# Best colors on a Black and Tan chihuahua



## Jayda (Jun 15, 2012)

Silly question.....Prince is our new black and tan long coat boy. If you have a black and tan boy, what colors (for clothing and collars) do you like best on him? Lady was a pink girl all the way no question. I am starting to build Prince's wardrobe but most things i have gotten are red and/or blue. I was just wondering what colors you like on your boy. Thanks.


----------



## Rocky (Jan 25, 2010)

I like yellow on a black and tan...and purple but dunno if you like purple for a boy .


----------



## miuccias (Aug 22, 2012)

Red is my favorite on black and tan, but most light colors look good.


----------



## ~LS~ (Oct 29, 2011)

I love leopard print and/or earth tones on my Benji. 
Basically anything that brings out those gorgeous tan markings.


----------



## Huly (Mar 5, 2012)

Here are a few ideas from my boy Sonny  Easier to show you in photos


----------



## Huly (Mar 5, 2012)

And yes we do a lot of Red too!


----------



## KrystalLeigh (Aug 17, 2011)

RED! If Odie was a boy, it would be red all the way.

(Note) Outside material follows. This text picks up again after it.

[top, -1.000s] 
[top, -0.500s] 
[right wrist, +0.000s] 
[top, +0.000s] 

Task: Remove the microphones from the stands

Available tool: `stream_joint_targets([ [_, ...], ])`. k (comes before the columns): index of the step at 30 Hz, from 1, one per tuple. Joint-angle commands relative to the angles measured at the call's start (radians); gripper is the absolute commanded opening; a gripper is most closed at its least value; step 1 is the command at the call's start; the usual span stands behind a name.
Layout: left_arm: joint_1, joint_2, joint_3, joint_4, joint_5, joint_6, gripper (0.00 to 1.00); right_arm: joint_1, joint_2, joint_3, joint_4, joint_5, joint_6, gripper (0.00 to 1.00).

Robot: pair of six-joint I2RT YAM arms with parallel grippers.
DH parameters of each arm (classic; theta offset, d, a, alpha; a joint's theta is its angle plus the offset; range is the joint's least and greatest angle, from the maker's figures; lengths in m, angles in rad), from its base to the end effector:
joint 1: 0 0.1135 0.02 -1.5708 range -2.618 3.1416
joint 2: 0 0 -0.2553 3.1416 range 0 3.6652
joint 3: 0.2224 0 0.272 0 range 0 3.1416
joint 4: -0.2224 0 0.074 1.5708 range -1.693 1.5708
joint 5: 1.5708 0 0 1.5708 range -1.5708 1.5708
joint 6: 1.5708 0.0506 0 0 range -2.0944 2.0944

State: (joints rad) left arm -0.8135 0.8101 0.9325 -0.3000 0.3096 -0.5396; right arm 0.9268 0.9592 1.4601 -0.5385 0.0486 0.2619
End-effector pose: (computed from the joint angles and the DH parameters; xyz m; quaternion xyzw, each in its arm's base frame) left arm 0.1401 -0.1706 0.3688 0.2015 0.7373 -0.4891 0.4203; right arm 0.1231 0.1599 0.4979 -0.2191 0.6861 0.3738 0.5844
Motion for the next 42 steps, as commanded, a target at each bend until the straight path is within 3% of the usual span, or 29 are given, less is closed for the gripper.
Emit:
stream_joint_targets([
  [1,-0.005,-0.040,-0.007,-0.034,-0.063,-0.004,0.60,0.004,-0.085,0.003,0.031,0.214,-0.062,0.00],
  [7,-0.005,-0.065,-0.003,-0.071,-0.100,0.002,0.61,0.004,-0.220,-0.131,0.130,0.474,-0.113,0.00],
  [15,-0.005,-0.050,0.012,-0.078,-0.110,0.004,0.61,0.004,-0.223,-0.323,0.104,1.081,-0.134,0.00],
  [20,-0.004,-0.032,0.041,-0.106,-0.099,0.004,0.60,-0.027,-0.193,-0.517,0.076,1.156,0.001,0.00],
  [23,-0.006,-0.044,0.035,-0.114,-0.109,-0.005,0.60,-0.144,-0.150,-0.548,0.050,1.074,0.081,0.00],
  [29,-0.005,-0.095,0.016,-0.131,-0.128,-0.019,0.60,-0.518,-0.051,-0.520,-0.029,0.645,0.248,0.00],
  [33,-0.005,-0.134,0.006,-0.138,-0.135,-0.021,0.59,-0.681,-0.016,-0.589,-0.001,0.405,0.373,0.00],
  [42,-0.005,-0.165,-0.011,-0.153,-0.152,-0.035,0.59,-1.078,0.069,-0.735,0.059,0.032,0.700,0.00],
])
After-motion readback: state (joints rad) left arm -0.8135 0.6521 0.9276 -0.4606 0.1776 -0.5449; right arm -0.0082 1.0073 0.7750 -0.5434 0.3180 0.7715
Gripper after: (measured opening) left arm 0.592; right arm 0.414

It just looks so striking.


----------



## ~LS~ (Oct 29, 2011)

Awww Sonny boy fashion show! :hello1: How cute is that!


----------



## Jayda (Jun 15, 2012)

For all- Thank you for all your suggestions!

For Hulu- Hehehe, Prince has the top with the skate board on it! I do like the orange and green too. Anything with black mixed in looks great too. I recently got the Ruff ruff fashion school hoodie from Elaine and I really like that red and black plaid on him which also have a bit of blue mixed in.


----------



## Jayda (Jun 15, 2012)

Also, I thought more about bringing out the black vs. the tan so good suggestion with the earth tones. Prince seems to like/tolerate clothes just fine, Lady deals with them but I think she prefers to be be naked!


----------



## MChis (Oct 13, 2009)

Mmmm I find pink looks best on Maxie. LMAO He's our only black boy. :lol: And I'm not even joking.  But other than that I think a dark red looks nice on black...kind of as you can see in my avatar pic.


----------



## Huly (Mar 5, 2012)

Sonny does look awesome in Red. It has to be one of my faves! That is why I posted other colors you would not think of where you can see the difference.  Easier to see than to thry to imagine  Plus my Sonny is cute 

LS- Thanks! He is a cutie!


----------



## theshanman97 (Feb 19, 2012)

As tillie is a black girl I always pick the bright pinks ect. But as yours Is a little boy I would say just ALL the bright colours ! He will look stunning I guaranty!  x 


Sent from my iPod touch using PG Free


----------



## Jayda (Jun 15, 2012)

theshanman97 said:


> As tillie is a black girl I always pick the bright pinks ect. But as yours Is a little boy I would say just ALL the bright colours ! He will look stunning I guaranty!  x
> 
> 
> Sent from my iPod touch using PG Free


Prince looks very much like Sonny in a long coat version. He only he only has one tan foot in the front and some white in the fringe of his front legs. He has a white chest and a short white mark down the tip of his tail that looks skunk like!


----------



## Huly (Mar 5, 2012)

Jayda said:


> Prince looks very much like Sonny in a long coat version. He only he only has one tan foot in the front and some white in the fringe of his front legs. He has a white chest and a short white mark down the tip of his tail that looks skunk like!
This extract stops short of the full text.